Anthony McCarten hat "Funny Girl“ 2014 geschrieben. Da zeichnete man bei Charlie Hebdo noch recht unbelastet Islam-Karikaturen, Paris war noch nicht von Anschlägen paralysiert und Köln hätte sich auch niemand ausgemalt. McCarthen bezog sich auf die Anschläge in Londons U-Bahn 2005 – der Zeitabstand war, sagen wir: beruhigend.

funny girl2 560 Anna Maria Loeffelberger uFrauen unter sich, "Hey, Du bist wirklich Comedian": Elisa Afie Agbaglah und Julienne Pfeil 
© Anna-Maria Löffelberger

Im Salzburger Landestheater tut man, als ob nichts wäre und spielt "Erkan und Stefan". Und das nicht mit Augenzwinkern und Ironie, sondern vorlaut und überzeichnend. "Ey, krass", hätten die beiden gesagt. Mögliche Hintergedanken überholt man meist in hohem Tempo. Das Zugespitzte wirkt paradoxerweise gerade wegen der Rasanz ermüdend. Es passiert ja rein gar nichts, was man nicht vorhersehen täte.

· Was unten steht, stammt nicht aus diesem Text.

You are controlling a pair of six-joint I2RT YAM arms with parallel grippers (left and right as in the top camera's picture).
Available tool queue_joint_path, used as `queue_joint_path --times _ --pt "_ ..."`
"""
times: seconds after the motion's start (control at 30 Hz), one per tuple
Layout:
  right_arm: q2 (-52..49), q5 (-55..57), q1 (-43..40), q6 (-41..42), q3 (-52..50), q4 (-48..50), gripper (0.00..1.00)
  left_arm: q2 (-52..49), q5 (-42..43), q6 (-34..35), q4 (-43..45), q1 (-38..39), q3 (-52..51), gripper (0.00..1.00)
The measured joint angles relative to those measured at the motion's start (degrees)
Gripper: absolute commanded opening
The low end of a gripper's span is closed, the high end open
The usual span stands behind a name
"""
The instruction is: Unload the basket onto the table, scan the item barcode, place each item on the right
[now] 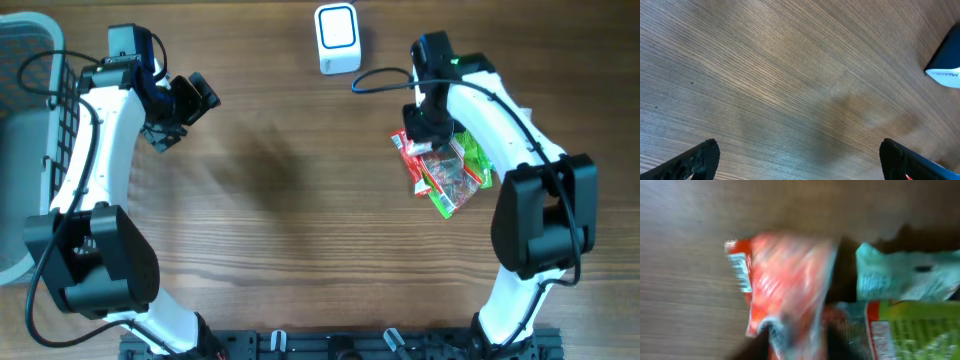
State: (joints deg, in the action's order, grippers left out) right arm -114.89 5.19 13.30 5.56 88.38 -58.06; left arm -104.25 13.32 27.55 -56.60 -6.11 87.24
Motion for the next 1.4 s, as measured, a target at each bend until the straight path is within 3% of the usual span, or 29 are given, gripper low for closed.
queue_joint_path --times 0.03,0.1,0.17,0.4,0.73,1.13,1.27,1.4 --pt "0.00 0.22 0.00 -0.13 -0.46 0.02 0.75 0.00 -0.02 0.00 -0.04 0.00 0.00 1.00" --pt "0.02 0.42 0.00 -0.96 -0.39 -0.13 0.80 0.00 -0.02 0.00 -0.02 0.00 0.00 1.00" --pt "0.02 0.44 0.00 -1.36 0.52 -1.75 0.99 0.00 -0.02 0.00 -0.02 0.00 0.00 1.00" --pt "6.36 -2.43 0.00 -1.97 6.97 -4.11 1.00 0.00 0.00 0.00 -0.02 0.00 0.00 1.00" --pt "7.19 -3.28 0.00 -1.99 7.23 7.85 0.99 0.00 -0.02 0.00 -0.04 0.00 0.00 1.00" --pt "8.41 -3.30 0.00 -1.97 7.23 9.31 1.00 0.00 -0.02 0.00 -0.02 0.00 0.00 1.00" --pt "18.49 -3.50 0.00 -1.97 7.13 9.33 1.00 0.00 -0.02 0.00 -0.04 0.00 0.00 1.00" --pt "36.48 -3.67 0.00 -1.99 7.28 9.51 1.00 0.00 -0.02 0.00 -0.02 0.00 0.00 1.00"
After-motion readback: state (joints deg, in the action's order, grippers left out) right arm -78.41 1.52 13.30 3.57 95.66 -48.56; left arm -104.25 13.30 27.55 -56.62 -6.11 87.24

Authentisches Kiez-Deutsch

Aber eine echt liebe Azime hat man: Elisa Afie Agbaglah kauft man ab, dass sie – nicht unbekümmert – ein Ventil sucht, um aus der latenten Kulturspannung auszusteigen. Für die Rolle des Deniz hat man einen Quereinsteiger gefunden: Rahmi Özgündüz war Profifußballer in Istanbul und ist nach einer Verletzung auf die Schauspielerei umgestiegen. Sein Kiez-Deutsch ist authentisch. Julienne Pfeil als Comedian-Trainerin Kirsten ist ein Ruhepol. In einer Szene reden sie und Elisa übers Allein-Leben als junge Frau und das Aufgehoben-Sein in der (kurdischen) Familie. Da klingt an, wo die Reise eigentlich hingehen sollte.

Funny Girl
von Anthony McCarten, aus dem Englischen übersetzt von Manfred Allié und Gabriele Kempf-Allié, Spielfassung Anthony McCarten und Carl Philip von Maldeghem
Regie: Carl Philip von Maldeghem, Bühne und Kostüme: Thomas Pekny, Dramaturgie: Maren Zimmermann.
Mit: Elisa Afie Agbaglah, Julienne Pfeil, Christoph Wieschke, Rahmi Özgündüz, Janina Raspe, Clemens Ansorg, Georg Clementi, Gregor Weisgerber.
Dauer: 2 Stunden 30 Minuten, eine Pause

www.salzburger-landestheater.at

 

Kritikenrundschau

"Was im Beet der Prosa gut gedeiht, geht auf der gleißenden Verdichtung der Bühne nicht immer auf", schreibt Verena Schweiger in den Salzburger Nachrichten (8.2.2016). Die Aufführung springe im Eiltempo von Szene zu Szene, "um möglichst viele in der Romanvorlage abgehandelte Klischees durchzuhecheln". Dadurch gerate das Stück zu einer "rasenden Mischung aus Episodentheater und Lehrstück". Die Figuren verhafteten in ihren Schablonen, auch wenn das "spielfreudige Ensemble" wacker dagegen halte.

Einen "lohnenden Abend" hat Peter Jungblut gesehen und findet auf BR2: "Je mehr die Hysterie um sich greift, desto dringlicher sind solche Komödien zum christlich-islamischen Miteinander geboten." Carl Philip von Maldeghem habe die "sehr gelungene und respektlose Komödie" "routiniert, temporeich und ganz ohne pädagogischen Zeigefinger" inszeniert, und besonders Rahmi Özgündüz als Deniz mache "Funny Girl" zum "Publikumserfolg".